***** Excerpted records

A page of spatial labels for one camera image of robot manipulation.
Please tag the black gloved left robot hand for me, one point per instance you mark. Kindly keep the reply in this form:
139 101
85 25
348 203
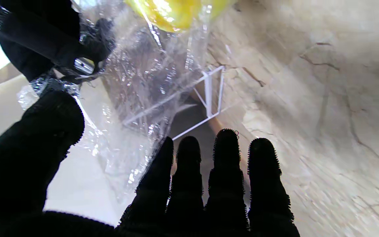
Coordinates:
18 164

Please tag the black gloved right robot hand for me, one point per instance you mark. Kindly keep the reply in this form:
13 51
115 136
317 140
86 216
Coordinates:
35 29

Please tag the clear plastic bread bag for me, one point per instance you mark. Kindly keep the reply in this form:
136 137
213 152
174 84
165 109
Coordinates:
137 85

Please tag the yellow pineapple bun bread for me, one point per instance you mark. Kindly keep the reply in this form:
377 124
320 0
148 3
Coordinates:
169 14

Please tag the small wooden table white frame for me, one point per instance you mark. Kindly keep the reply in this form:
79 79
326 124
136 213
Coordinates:
208 95

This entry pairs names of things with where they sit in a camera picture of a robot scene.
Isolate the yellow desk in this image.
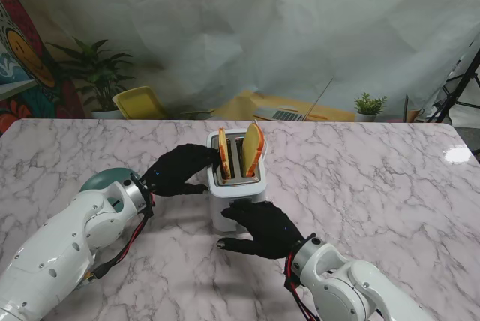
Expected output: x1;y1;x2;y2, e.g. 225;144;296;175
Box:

**********

» **Work task**:
Repeat every entry above word for word, and include no pictures.

» **Exercise solution**:
A page of spatial labels for one camera image of robot manipulation.
Please tag the black gloved left robot hand for me, one point per instance you mark. Kindly keep the reply in this form:
139 101
85 25
348 203
Coordinates:
18 164

Please tag the black gloved right robot hand for me, one point per instance you mark. Kindly keep the reply in this form:
13 51
115 136
317 140
86 216
Coordinates:
35 29

Please tag the clear plastic bread bag for me, one point per instance you mark. Kindly keep the reply in this form:
136 137
213 152
174 84
165 109
Coordinates:
137 85

Please tag the yellow pineapple bun bread for me, one point per instance you mark. Kindly keep the reply in this form:
377 124
320 0
148 3
Coordinates:
169 14

Please tag the small wooden table white frame for me, one point per instance you mark. Kindly keep the reply in this form:
79 79
326 124
136 213
Coordinates:
208 95

This entry pairs names of things with where they sit in a camera picture of a robot scene.
Isolate the yellow desk in this image.
Expected output: x1;y1;x2;y2, e.g. 225;144;296;175
Box:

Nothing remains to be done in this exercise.